Identification and Prediction of Force Coefficients in a Five-Pad and Four-Pad Tilting Pad Bearing for Load-on-Pad and Load-Between-Pad Configurations

Abstract

This paper presents the identification of the rotordynamic force coefficients for a direct lubrication five-pad and four-pad tilting pad bearing. The bearing is 110 mm in diameter with an L/D of 0.4. The experiments include load-on-pad (LOP) and load-between-pad (LBP) configurations, with a 0.5 and 0.6 pivot offset, for rotor speeds ranging from 7500 rpm to 15000 rpm. The bearing force coefficients are identified from multiple frequency excitations (20 to 300 Hz) exerted on the bearing housing by a pair of hydraulic shakers, and are presented as a function of the excitation frequency, rotor speed, for a 300 kPa unit load. The experimental results also include temperatures at the trailing edge of three pads. The direct force coefficients, identified from curve-fits of the complex dynamic stiffness, are frequency independent if considering an added mass term much smaller than the test device modal mass. The force coefficients from the four-pad bearing load-between-pad configuration show similar coefficients in the loaded and orthogonal direction.
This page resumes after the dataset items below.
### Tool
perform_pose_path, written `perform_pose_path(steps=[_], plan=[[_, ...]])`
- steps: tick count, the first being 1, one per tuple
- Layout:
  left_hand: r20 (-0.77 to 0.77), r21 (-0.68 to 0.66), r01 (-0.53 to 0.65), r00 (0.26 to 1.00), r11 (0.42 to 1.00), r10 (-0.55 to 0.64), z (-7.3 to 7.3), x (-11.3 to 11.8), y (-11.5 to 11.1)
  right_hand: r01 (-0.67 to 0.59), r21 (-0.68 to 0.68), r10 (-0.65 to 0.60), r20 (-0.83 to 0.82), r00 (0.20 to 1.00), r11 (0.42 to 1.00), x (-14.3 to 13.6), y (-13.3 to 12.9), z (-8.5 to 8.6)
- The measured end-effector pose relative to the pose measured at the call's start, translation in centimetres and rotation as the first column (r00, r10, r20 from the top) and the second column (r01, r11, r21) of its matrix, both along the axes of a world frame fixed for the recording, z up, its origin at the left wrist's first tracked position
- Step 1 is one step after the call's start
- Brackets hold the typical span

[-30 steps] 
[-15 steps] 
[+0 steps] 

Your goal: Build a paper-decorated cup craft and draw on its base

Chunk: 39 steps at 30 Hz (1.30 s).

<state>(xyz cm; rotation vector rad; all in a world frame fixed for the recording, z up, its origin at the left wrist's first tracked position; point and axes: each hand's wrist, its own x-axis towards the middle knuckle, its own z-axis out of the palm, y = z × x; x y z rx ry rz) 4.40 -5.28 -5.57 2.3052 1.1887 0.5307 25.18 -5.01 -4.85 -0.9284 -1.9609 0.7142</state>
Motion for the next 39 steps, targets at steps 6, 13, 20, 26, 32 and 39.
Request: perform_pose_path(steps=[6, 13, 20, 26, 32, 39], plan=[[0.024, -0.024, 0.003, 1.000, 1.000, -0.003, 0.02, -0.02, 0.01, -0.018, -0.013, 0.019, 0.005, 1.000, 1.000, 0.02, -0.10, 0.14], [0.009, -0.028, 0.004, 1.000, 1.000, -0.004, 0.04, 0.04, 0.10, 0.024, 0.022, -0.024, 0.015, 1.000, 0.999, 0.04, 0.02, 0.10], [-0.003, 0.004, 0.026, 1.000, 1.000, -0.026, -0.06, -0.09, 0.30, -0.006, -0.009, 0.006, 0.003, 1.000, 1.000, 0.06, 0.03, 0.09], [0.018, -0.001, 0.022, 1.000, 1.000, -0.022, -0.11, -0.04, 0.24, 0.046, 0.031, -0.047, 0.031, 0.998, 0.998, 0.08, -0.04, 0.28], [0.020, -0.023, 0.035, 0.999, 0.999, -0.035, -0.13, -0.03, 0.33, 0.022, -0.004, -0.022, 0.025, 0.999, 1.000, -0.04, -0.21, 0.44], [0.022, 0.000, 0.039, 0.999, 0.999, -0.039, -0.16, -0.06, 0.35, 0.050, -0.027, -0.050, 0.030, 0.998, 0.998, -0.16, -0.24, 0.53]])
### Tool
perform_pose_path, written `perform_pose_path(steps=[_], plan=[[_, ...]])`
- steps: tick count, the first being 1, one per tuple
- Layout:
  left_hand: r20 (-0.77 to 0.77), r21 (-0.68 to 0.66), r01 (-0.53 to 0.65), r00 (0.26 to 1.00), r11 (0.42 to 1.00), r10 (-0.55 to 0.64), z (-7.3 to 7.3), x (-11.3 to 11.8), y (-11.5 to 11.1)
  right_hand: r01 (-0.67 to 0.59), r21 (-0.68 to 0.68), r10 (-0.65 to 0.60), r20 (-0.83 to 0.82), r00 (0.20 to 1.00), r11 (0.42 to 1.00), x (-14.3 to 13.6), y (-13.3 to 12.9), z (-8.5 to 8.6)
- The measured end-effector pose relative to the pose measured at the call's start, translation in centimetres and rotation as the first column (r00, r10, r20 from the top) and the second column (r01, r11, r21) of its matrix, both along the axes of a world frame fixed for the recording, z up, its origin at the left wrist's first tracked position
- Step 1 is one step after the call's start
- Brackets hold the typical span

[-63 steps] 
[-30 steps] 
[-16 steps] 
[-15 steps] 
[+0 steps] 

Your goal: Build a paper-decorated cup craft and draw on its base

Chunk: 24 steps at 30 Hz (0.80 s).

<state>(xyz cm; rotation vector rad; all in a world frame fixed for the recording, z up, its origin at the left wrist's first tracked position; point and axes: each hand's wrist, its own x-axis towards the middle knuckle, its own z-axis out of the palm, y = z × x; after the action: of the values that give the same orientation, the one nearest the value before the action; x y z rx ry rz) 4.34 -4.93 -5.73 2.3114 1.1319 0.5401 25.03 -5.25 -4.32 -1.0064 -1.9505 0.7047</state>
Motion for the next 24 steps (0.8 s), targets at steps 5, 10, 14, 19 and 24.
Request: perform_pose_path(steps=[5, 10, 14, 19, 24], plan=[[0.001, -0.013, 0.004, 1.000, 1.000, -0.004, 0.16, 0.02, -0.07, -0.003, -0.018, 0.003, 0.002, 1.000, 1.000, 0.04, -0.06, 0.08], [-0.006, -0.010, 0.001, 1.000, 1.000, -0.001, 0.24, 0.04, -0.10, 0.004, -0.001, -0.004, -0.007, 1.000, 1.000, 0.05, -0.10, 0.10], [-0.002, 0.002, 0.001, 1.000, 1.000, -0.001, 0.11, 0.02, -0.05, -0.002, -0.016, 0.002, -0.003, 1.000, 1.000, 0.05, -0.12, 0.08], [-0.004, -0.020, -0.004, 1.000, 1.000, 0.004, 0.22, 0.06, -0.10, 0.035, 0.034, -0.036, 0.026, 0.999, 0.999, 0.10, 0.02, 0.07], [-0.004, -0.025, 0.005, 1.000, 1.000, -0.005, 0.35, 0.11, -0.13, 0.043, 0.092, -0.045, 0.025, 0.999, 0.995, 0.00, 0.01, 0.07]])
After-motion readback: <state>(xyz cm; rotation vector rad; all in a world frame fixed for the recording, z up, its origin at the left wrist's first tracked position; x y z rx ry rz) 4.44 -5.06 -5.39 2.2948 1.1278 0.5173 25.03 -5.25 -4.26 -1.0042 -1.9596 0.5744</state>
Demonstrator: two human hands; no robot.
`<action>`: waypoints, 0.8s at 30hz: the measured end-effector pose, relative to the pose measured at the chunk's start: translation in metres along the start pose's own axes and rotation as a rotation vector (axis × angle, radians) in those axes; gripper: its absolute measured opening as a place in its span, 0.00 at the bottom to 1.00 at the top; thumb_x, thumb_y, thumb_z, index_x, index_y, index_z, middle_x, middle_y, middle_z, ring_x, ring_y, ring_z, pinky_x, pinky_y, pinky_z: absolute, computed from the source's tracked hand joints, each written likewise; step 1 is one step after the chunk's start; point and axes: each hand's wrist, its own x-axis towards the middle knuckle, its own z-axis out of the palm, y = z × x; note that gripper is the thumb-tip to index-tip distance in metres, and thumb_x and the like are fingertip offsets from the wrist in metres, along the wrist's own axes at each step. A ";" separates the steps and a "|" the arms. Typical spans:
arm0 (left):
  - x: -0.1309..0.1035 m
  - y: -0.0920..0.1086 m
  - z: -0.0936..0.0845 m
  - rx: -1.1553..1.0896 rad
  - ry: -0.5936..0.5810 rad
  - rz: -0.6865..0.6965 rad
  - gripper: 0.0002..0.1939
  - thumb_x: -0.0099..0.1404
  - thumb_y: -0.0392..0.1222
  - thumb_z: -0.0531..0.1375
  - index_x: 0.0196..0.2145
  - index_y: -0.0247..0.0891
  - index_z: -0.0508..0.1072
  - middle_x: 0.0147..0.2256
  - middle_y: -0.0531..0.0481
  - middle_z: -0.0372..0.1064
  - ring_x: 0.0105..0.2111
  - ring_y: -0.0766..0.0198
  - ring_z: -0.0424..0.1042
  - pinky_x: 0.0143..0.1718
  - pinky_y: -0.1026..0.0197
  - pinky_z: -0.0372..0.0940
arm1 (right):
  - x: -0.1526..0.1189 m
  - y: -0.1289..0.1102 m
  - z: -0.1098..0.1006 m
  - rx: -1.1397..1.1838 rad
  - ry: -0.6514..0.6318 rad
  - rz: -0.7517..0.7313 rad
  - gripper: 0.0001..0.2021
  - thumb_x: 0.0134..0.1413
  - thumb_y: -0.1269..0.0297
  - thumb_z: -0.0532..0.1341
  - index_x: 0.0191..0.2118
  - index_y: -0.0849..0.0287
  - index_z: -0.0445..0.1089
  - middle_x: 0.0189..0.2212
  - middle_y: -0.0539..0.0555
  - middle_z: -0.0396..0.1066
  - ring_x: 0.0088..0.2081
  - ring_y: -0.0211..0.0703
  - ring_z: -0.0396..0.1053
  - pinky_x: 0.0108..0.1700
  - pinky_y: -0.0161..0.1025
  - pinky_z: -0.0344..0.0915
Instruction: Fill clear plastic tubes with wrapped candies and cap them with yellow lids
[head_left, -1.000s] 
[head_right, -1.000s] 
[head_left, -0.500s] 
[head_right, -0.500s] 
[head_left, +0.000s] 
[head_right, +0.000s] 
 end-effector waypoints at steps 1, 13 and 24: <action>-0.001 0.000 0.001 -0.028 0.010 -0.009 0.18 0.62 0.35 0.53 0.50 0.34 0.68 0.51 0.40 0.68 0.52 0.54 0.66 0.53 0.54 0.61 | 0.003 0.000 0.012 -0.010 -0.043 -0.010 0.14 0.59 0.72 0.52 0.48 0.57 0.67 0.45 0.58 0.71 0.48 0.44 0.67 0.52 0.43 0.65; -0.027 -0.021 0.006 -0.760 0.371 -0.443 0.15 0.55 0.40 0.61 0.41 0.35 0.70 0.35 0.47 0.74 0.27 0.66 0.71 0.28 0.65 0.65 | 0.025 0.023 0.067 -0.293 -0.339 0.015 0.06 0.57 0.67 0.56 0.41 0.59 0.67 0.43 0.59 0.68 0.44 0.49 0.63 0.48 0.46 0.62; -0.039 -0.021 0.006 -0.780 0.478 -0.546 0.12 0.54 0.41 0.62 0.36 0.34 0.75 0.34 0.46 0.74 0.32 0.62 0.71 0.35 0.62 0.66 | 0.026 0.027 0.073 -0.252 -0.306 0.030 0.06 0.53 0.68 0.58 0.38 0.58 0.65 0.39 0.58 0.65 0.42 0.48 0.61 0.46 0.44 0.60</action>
On the other hand, as expected, the five-pad bearing load-on-pad shows larger coefficients (∼25%) in the loaded direction. The maximum pad temperature recorded for the 0.5 pivot offset configurations are up to 20° C higher than those associated to the 0.6 offset configuration. Results from a predictive code are within 50% of the experimental results for the direct stiffness coefficients and within 30% for the direct damping coefficients.